What to produce: Search the entries for the word "outlines" and report each line that has it.

Task inputs:
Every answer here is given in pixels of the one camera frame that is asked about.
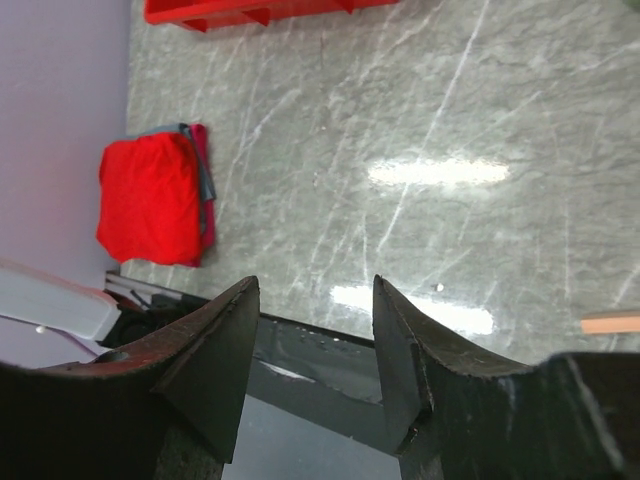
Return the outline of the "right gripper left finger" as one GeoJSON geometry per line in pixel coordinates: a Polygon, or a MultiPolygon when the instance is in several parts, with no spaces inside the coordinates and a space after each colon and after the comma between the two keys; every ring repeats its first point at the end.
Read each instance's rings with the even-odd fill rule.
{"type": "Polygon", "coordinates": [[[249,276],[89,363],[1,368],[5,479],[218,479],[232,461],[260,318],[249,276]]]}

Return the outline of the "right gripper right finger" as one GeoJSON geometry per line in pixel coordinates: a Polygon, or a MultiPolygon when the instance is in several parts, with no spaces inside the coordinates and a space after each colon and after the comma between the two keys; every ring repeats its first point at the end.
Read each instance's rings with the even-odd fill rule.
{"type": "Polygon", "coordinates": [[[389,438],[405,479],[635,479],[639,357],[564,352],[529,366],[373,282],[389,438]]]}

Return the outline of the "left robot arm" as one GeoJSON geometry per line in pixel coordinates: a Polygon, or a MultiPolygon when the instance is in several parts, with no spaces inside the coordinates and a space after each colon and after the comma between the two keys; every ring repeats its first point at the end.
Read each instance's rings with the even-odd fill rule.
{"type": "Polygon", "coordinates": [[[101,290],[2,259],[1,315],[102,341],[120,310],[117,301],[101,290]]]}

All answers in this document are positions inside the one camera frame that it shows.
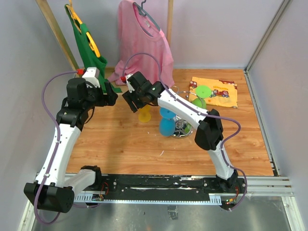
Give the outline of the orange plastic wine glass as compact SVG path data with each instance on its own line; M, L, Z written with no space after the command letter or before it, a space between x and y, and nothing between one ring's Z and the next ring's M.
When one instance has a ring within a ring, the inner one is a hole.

--

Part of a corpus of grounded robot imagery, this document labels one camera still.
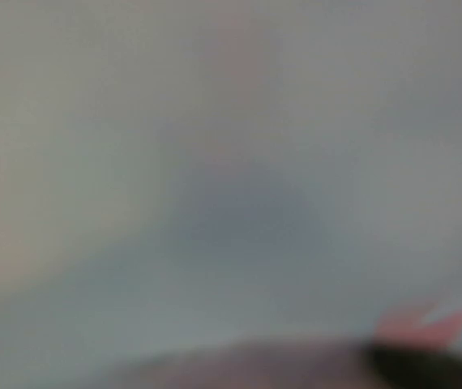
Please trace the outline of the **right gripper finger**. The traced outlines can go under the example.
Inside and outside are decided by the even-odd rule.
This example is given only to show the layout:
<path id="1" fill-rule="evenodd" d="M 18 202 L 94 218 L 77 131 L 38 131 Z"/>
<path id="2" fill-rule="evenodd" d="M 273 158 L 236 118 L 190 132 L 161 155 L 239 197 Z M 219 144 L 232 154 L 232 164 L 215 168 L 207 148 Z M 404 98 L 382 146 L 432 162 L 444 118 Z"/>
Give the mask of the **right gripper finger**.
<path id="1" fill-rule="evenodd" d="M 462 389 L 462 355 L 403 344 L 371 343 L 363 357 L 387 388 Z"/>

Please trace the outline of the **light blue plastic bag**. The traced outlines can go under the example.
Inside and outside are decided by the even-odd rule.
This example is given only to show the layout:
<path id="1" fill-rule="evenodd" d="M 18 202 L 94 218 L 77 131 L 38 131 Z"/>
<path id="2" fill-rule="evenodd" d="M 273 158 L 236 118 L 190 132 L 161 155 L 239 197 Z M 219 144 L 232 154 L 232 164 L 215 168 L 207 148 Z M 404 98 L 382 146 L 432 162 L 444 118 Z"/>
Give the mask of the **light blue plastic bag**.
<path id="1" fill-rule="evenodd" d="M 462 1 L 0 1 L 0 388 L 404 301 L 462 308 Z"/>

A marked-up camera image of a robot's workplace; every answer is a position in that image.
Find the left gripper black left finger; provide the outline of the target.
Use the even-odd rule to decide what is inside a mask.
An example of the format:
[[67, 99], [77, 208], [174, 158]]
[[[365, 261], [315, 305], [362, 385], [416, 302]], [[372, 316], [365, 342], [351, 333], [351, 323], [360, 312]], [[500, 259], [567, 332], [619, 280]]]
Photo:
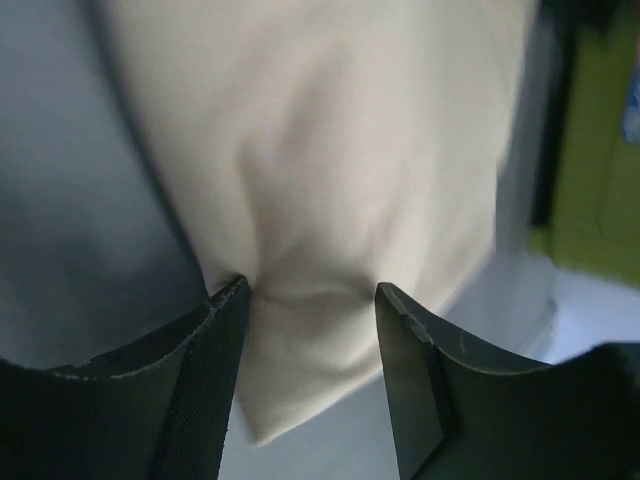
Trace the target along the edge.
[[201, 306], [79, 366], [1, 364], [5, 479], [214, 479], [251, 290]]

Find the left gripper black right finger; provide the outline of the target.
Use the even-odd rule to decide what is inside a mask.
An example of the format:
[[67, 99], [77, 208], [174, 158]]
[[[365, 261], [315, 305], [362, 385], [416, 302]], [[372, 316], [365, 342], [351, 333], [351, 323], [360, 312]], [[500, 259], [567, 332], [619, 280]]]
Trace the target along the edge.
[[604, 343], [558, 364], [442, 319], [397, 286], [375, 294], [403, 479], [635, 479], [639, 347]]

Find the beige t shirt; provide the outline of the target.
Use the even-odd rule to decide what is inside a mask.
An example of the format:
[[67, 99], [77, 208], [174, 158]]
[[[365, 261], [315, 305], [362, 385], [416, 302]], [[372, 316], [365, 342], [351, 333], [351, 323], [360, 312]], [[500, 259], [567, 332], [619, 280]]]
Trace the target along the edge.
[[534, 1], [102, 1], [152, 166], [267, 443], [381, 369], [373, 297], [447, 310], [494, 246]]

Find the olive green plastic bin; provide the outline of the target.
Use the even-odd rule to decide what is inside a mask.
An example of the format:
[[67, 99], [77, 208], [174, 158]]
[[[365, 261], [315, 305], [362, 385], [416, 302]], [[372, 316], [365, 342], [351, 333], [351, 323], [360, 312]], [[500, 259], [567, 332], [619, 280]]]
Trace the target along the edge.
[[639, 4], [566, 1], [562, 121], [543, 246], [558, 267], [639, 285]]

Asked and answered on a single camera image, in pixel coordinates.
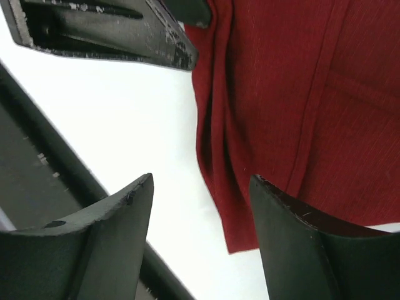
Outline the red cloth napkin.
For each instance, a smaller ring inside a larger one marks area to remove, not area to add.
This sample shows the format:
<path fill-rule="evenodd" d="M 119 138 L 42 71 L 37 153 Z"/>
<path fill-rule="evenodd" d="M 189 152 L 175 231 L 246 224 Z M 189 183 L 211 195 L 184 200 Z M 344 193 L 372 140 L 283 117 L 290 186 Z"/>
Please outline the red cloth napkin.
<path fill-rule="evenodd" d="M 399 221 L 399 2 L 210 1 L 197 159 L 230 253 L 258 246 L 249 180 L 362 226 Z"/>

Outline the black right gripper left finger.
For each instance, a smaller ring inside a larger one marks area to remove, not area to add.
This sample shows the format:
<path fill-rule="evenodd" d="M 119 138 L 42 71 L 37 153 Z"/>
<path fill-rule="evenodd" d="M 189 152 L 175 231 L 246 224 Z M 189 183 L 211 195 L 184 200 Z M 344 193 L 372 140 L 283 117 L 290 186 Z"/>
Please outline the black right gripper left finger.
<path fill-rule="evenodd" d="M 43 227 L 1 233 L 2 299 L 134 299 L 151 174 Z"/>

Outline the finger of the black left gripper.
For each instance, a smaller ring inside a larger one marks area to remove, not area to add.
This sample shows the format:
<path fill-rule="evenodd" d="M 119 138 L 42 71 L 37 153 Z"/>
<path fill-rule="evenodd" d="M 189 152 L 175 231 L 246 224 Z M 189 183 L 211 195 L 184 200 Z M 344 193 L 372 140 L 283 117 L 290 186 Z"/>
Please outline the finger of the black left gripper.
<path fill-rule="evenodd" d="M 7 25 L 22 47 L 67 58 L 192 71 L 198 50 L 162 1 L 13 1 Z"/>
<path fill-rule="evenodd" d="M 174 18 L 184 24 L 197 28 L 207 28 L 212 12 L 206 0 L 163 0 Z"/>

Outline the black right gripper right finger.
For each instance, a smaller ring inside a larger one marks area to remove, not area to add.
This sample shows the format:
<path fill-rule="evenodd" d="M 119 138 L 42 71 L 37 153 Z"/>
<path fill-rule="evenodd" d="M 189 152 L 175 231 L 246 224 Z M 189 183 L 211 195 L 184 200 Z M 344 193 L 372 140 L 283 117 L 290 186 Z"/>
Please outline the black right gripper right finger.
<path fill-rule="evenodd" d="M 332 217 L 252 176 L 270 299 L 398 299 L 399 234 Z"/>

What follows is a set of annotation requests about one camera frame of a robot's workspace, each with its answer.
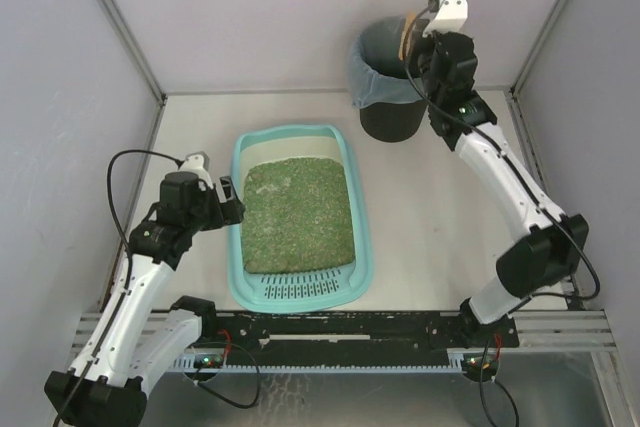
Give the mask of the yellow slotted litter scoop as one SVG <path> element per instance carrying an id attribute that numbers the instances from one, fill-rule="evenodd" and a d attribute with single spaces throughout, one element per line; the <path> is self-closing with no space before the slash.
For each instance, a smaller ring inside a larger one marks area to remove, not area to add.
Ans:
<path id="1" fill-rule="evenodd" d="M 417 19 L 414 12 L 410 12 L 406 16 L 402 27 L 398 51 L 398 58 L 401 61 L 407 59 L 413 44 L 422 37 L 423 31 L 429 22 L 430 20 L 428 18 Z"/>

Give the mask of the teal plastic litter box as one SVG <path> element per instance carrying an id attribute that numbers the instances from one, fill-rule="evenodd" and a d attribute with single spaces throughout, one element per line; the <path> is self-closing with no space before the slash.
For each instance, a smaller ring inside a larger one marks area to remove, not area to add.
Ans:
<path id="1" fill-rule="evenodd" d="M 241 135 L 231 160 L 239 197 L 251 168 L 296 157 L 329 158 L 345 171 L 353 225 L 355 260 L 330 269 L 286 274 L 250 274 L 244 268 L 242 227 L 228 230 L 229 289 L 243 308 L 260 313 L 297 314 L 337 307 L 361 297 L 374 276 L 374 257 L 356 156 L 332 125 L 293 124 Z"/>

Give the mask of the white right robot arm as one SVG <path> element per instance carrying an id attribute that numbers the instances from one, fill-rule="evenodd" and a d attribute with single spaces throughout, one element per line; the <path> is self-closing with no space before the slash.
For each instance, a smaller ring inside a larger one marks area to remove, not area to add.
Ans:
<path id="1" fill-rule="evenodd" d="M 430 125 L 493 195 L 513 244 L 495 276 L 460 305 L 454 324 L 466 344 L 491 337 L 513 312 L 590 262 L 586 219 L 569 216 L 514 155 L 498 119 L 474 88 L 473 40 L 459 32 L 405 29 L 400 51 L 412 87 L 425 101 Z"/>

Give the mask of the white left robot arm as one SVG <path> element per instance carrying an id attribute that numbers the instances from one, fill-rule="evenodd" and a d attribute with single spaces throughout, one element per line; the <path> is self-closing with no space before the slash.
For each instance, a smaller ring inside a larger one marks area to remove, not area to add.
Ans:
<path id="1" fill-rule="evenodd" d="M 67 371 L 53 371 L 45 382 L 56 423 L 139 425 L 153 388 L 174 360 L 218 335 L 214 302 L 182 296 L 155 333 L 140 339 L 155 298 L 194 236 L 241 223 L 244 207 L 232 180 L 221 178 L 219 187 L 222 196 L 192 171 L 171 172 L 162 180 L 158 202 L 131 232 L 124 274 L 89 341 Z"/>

--

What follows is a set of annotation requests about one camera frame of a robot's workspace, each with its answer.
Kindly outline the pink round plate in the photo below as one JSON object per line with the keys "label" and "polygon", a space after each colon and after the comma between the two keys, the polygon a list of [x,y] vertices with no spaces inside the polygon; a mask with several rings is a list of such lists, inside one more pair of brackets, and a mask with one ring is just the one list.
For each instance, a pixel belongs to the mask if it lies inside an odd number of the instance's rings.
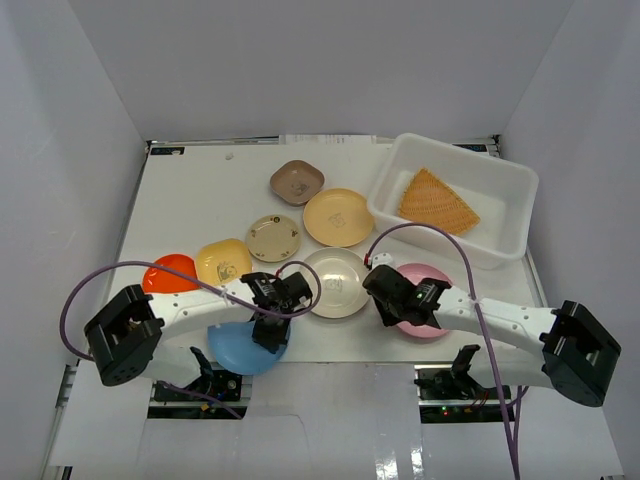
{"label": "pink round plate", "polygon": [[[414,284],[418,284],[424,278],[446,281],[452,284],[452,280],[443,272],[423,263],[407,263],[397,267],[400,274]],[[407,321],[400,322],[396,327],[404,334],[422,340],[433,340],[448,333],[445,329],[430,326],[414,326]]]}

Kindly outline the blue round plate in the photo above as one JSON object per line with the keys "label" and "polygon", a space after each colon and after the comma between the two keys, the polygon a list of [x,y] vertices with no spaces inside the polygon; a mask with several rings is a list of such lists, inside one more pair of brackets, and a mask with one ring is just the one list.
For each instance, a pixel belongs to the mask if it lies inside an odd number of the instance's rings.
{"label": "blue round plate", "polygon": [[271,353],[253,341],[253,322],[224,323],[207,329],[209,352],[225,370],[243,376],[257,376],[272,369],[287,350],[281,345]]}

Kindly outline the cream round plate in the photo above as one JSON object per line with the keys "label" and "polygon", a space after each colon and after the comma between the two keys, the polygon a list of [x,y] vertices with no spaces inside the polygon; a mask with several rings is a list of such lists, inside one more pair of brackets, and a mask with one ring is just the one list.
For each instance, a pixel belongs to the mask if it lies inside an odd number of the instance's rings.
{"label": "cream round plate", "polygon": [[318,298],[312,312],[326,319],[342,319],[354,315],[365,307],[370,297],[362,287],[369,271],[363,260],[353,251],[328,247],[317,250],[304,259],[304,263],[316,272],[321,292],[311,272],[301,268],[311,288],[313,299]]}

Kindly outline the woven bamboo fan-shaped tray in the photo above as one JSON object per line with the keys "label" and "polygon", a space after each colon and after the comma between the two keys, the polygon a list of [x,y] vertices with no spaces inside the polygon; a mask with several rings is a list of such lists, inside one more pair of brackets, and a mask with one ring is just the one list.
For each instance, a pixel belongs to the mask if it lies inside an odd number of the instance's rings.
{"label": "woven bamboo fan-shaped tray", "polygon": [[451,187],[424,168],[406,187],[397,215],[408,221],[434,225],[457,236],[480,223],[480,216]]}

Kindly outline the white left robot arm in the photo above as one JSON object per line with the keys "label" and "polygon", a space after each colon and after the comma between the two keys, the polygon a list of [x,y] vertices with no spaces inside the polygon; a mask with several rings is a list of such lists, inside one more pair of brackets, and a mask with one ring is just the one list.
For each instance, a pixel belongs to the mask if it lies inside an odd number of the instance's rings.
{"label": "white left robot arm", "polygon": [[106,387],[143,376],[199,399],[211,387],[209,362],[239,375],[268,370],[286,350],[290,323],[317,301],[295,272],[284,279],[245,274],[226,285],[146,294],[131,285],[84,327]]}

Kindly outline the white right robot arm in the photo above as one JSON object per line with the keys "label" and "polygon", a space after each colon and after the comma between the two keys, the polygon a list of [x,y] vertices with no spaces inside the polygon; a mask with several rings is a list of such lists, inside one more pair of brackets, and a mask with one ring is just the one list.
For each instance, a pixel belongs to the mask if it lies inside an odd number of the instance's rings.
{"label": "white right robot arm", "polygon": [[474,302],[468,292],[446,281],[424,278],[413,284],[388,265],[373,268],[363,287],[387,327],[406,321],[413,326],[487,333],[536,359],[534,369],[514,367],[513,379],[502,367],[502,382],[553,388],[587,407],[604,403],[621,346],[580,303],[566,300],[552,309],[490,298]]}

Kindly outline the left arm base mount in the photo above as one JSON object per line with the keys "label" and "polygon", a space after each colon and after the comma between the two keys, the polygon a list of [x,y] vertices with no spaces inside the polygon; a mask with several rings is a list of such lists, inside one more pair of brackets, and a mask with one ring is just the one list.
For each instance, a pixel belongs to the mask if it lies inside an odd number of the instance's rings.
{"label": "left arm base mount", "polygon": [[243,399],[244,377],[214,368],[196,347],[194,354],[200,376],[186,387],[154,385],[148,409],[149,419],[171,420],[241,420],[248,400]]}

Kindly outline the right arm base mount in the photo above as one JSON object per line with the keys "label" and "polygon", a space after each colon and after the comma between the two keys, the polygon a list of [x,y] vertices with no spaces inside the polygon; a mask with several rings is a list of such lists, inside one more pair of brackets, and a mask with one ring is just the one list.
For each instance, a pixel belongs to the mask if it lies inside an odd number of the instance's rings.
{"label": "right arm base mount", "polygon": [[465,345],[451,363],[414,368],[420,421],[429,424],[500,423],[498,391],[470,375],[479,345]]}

Exercise solution:
Please trace the outline of the **right gripper finger**. The traced outlines can go under the example.
Please trace the outline of the **light blue plastic bag**. The traced outlines can go under the example.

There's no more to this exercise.